Origins and first sites 
Daniel Hahn founded Bahnwärter-Kulturstätten in 2015, and Bahnwärter Thiel opened in the same year. The concept featured a withdrawn MAN Schienenbus railbus, repurposed as a culture venue on the grounds of the former "Viehhof" (Slaughterhouse) in Munich. The railbus was first used as part of the alternative christmas market "Märchenbazar" in November 2015.

In May 2016, the railbus was moved to the grounds of the University of Television and Film Munich for summer 2016. It was moved back to the Viehhof area in October, where a  wide and  high structure of 54 shipping containers was built for sound- and weatherproofing. In May 2017, the railbus once again was moved to the University of Television and Film, this time being rebranded as "Minna Thiel", named after the wife of the protagonist of the novel "Bahnwärter Thiel" by Gerhart Hauptmann.

Viehbahnhof location 
After a five-year lease-agreement was reached, the Bahnwärter Thiel venue permanently moved to the Viehhof in late 2017. The new location is on the former freight station of the Viehhof, the so-called Viehbahnhof, about 400 meters away from its previous location there. The concept for the new location includes ateliers, workspaces and workshops, as well as band practice rooms, part of which will be located in some of the repurposed containers. This location on the Viehhof area sparked a debate about gentrification and spaces for subculture in Munich, as parts of the local graffiti scene feared that they might lose the last space in Munich where spraying graffiti was allowed and legal.

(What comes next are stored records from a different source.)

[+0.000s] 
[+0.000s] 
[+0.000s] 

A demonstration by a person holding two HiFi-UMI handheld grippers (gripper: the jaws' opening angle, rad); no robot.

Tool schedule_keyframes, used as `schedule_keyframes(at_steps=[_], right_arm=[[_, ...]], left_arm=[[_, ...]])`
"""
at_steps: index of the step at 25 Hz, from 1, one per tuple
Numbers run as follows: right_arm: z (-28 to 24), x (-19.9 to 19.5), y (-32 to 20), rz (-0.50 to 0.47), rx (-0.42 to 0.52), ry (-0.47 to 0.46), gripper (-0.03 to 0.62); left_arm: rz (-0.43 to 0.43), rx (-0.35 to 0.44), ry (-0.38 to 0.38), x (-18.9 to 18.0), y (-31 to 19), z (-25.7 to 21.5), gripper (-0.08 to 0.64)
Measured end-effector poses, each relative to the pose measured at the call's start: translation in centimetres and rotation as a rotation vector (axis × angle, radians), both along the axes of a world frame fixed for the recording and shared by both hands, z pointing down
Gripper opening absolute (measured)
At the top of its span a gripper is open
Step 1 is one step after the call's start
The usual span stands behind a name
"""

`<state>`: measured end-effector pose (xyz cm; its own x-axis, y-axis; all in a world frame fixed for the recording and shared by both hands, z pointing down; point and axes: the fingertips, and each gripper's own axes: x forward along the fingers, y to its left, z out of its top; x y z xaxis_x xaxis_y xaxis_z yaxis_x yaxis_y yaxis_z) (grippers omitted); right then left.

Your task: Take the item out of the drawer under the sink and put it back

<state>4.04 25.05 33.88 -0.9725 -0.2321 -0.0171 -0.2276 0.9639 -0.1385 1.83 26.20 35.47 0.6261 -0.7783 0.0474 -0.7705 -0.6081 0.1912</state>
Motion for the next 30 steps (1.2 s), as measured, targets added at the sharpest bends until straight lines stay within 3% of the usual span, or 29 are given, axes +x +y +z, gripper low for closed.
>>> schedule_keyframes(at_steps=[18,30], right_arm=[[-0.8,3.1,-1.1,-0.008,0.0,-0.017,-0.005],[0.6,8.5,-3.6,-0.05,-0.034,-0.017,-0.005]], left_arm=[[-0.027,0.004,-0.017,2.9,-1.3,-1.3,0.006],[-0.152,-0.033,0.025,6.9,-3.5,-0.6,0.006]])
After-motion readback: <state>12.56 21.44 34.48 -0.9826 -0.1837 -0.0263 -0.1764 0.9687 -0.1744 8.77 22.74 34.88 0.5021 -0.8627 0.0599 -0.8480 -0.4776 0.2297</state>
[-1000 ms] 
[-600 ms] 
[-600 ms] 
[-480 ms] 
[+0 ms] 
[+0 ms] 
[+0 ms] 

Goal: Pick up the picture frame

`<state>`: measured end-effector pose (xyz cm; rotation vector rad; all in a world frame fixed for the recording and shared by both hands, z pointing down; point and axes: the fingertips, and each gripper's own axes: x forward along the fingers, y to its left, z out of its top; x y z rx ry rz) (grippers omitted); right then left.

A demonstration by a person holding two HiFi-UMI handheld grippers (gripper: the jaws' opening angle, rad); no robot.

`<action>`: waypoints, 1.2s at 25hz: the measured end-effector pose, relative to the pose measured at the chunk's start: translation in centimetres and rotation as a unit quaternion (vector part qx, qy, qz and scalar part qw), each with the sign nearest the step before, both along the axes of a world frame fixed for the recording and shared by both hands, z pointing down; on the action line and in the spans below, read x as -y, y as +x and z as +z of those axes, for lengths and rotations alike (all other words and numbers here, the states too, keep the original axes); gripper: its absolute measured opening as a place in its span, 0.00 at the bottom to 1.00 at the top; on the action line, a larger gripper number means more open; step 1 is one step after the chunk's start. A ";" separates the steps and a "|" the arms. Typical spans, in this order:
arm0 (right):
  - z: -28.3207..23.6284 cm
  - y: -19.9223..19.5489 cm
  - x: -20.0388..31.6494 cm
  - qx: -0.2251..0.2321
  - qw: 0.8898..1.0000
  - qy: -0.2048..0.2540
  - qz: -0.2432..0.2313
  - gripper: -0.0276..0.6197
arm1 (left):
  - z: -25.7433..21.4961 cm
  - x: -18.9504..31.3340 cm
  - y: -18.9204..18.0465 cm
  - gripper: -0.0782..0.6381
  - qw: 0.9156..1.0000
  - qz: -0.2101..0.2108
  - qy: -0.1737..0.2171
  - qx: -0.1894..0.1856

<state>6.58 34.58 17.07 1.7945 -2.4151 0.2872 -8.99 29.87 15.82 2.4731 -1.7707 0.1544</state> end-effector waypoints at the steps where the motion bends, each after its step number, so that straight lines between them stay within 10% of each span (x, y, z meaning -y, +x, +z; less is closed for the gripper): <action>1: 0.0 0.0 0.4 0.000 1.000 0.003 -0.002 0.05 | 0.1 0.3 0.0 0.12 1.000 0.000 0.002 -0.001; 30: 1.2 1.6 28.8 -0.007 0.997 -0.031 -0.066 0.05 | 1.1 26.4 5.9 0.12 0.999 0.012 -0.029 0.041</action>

Hahn has stated that it was always intended to include graffiti on the project and also wants to integrate the scene in the decoration of the venue.
A wooden wall with a length of  was constructed as a designated space for graffiti. The construction was organized by Bahnwärter Thiel staff, parts of the graffiti scene, and the City of Munich. Artists feared that the wooden wall might be used to prevent sprayers from entering the premises.
In May 2018, there was an arson attack on the venue, resulting in a wooden shed burning down.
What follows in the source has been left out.